What this task involves – Exact copy, no pictures: output each line below as it stands.
#####
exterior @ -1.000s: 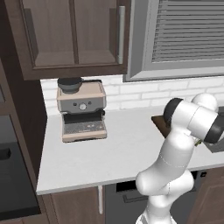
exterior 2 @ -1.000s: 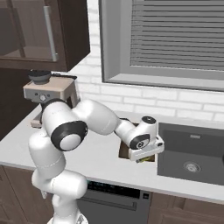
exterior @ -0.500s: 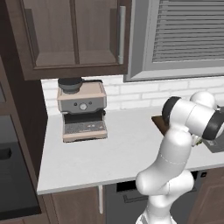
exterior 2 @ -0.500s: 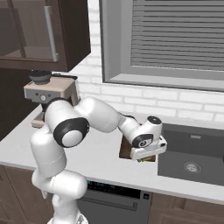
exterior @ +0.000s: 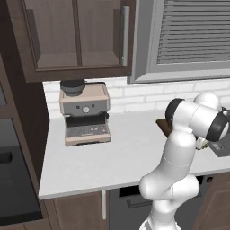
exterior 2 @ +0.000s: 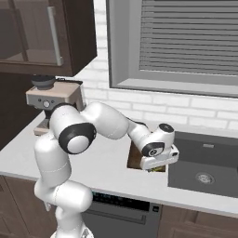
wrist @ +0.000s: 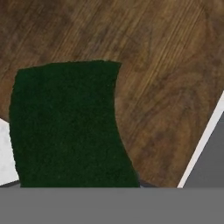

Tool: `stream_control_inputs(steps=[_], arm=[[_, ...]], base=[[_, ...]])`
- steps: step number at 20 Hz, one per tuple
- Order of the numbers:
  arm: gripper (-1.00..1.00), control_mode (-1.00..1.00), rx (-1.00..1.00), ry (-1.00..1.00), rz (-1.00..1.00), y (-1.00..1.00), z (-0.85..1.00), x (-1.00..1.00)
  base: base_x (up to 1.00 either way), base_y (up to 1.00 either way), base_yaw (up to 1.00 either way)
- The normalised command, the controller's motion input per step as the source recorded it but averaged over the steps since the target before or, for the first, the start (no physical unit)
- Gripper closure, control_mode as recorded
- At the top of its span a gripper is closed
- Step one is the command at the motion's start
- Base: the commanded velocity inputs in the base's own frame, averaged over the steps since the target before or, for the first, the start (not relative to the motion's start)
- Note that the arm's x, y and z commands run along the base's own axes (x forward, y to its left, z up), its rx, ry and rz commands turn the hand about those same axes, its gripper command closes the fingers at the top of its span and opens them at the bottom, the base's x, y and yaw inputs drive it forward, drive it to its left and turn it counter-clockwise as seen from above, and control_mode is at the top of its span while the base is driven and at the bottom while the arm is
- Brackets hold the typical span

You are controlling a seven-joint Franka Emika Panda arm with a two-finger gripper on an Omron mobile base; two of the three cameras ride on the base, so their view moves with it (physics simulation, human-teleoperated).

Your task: Pick up the sponge from the counter and clean the cutting board by briefly scrubbing or pressing down on the cutting board. Once finished, release the sponge.

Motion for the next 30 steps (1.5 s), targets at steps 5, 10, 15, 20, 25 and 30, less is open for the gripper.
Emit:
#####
Answer to this exercise –
exterior @ -1.000s: 
exterior 2 @ -1.000s: 
exterior @ -0.500s: 
exterior 2 @ -0.500s: 
exterior @ +0.000s: 
exterior 2 @ +0.000s: 
wrist @ +0.000s: 

Tool: `stream_control_inputs(steps=[_], arm=[[_, ...]], base=[[_, ...]])`
- steps: step number at 20 Hz, one per tuple
- Order of the numbers:
  arm: gripper (-1.00..1.00), control_mode (-1.00..1.00), rx (-1.00..1.00), ry (-1.00..1.00), rz (-1.00..1.00), y (-1.00..1.00), z (-0.85..1.00), x (-1.00..1.00)
  base: base_x (up to 1.00 either way), base_y (up to 1.00 either way), base_yaw (up to 1.00 either way)
- The normalised command, the controller's motion input per step as the source recorded it but averaged over the steps since the target before or, for the first, the start (no physical unit)
- Gripper closure, control_mode as recorded
- At the top of its span a gripper is closed
- Step one is the command at the motion's start
- Base: the commanded velocity inputs in the base's own frame, averaged over the steps since the target before or, for the first, the start (not relative to the motion's start)
- Note that the arm's x, y and z commands run along the base's own axes (x forward, y to its left, z up), its rx, ry and rz commands turn the hand about those same axes, its gripper command closes the fingers at the top of its span and opens them at the bottom, the base's x, y and yaw inputs drive it forward, drive it to its left and turn it counter-clockwise as seen from above, and control_mode is at the top of its span while the base is driven and at the bottom while the arm is
- Brackets hold the typical span

You are controlling a seven-joint Franka Emika Panda arm with a two-finger gripper on an Omron mobile base; two of the three cameras ride on the base, so their view moves with it (physics simulation, human-teleoperated).

Your task: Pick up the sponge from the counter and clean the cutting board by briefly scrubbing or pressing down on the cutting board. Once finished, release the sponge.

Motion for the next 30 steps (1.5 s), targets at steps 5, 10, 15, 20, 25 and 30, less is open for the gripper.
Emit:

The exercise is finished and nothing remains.